BEGIN
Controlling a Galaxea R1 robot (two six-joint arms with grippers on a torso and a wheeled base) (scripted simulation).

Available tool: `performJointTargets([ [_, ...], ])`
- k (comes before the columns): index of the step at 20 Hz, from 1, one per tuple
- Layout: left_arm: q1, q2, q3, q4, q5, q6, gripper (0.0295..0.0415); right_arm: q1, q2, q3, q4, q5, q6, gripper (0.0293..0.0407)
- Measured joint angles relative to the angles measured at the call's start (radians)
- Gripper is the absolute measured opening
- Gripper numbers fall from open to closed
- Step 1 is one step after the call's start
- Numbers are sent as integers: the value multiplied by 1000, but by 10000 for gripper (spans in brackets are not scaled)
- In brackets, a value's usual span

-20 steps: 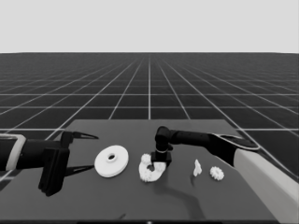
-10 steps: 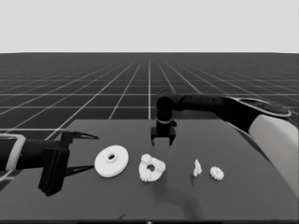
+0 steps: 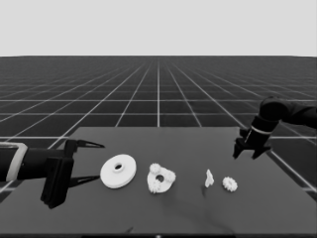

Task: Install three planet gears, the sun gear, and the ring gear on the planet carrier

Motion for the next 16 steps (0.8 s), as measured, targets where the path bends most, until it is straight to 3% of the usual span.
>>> performJointTargets([
  [1, 0, 0, 0, 0, 0, 0, 385, 0, -1, -3, 0, 0, -4, 385],
  [2, 0, 0, 0, 0, 0, 0, 385, -157, -9, 12, -142, 122, -4, 385],
  [3, 0, 0, 0, 0, 0, 0, 385, -288, 7, -21, -227, 197, -10, 385],
  [4, 0, 0, 0, 0, 0, 0, 385, -359, 31, -65, -272, 241, -20, 385],
  [6, 0, 0, 0, 0, 0, 0, 385, -417, 62, -122, -306, 284, -35, 385],
  [11, 0, 0, 0, 0, 0, 0, 385, -441, 79, -155, -321, 305, -43, 385],
  [13, 0, 0, 0, 0, 0, 0, 385, -442, 79, -156, -322, 307, -44, 314],
  [16, 0, 0, 0, 0, 0, 0, 385, -442, 80, -157, -322, 307, -44, 310],
])
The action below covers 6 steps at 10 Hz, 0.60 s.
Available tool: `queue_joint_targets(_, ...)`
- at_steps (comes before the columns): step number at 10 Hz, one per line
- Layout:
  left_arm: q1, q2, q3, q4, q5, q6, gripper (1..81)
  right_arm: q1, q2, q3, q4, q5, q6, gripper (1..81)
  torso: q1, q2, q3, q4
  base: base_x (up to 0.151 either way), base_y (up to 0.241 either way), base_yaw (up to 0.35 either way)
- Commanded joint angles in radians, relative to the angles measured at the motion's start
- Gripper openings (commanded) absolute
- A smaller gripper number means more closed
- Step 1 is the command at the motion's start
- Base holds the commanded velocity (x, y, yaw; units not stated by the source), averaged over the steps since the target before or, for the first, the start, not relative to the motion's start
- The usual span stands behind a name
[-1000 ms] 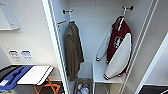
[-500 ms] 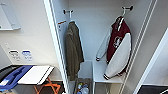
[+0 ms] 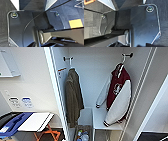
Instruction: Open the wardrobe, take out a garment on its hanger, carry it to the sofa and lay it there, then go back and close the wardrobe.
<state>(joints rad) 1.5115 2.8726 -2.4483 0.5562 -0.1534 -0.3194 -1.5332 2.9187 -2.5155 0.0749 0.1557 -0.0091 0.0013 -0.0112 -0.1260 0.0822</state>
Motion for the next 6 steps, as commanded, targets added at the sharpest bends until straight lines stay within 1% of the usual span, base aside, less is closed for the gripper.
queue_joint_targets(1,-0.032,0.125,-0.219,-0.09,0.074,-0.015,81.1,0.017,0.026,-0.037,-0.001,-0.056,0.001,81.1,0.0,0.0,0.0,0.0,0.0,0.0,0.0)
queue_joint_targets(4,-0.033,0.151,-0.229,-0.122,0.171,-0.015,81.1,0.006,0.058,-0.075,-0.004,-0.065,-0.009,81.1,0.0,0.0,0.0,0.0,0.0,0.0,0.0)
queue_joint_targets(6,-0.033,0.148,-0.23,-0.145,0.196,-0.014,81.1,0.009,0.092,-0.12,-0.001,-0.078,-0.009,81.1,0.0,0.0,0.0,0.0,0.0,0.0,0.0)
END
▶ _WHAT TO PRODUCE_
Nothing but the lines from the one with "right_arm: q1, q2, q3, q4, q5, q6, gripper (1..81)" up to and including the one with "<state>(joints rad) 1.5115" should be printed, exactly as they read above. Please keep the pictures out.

▶ _WRITTEN RESPONSE_
  right_arm: q1, q2, q3, q4, q5, q6, gripper (1..81)
  torso: q1, q2, q3, q4
  base: base_x (up to 0.151 either way), base_y (up to 0.241 either way), base_yaw (up to 0.35 either way)
- Commanded joint angles in radians, relative to the angles measured at the motion's start
- Gripper openings (commanded) absolute
- A smaller gripper number means more closed
- Step 1 is the command at the motion's start
- Base holds the commanded velocity (x, y, yaw; units not stated by the source), averaged over the steps since the target before or, for the first, the start, not relative to the motion's start
- The usual span stands behind a name
[-1000 ms] 
[-500 ms] 
[+0 ms] 
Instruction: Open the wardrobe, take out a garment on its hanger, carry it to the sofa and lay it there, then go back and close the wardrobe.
<state>(joints rad) 1.5115 2.8726 -2.4483 0.5562 -0.1534 -0.3194 -1.5332 2.9187 -2.5155 0.0749 0.1557 -0.0091 0.0013 -0.0112 -0.1260 0.0822</state>

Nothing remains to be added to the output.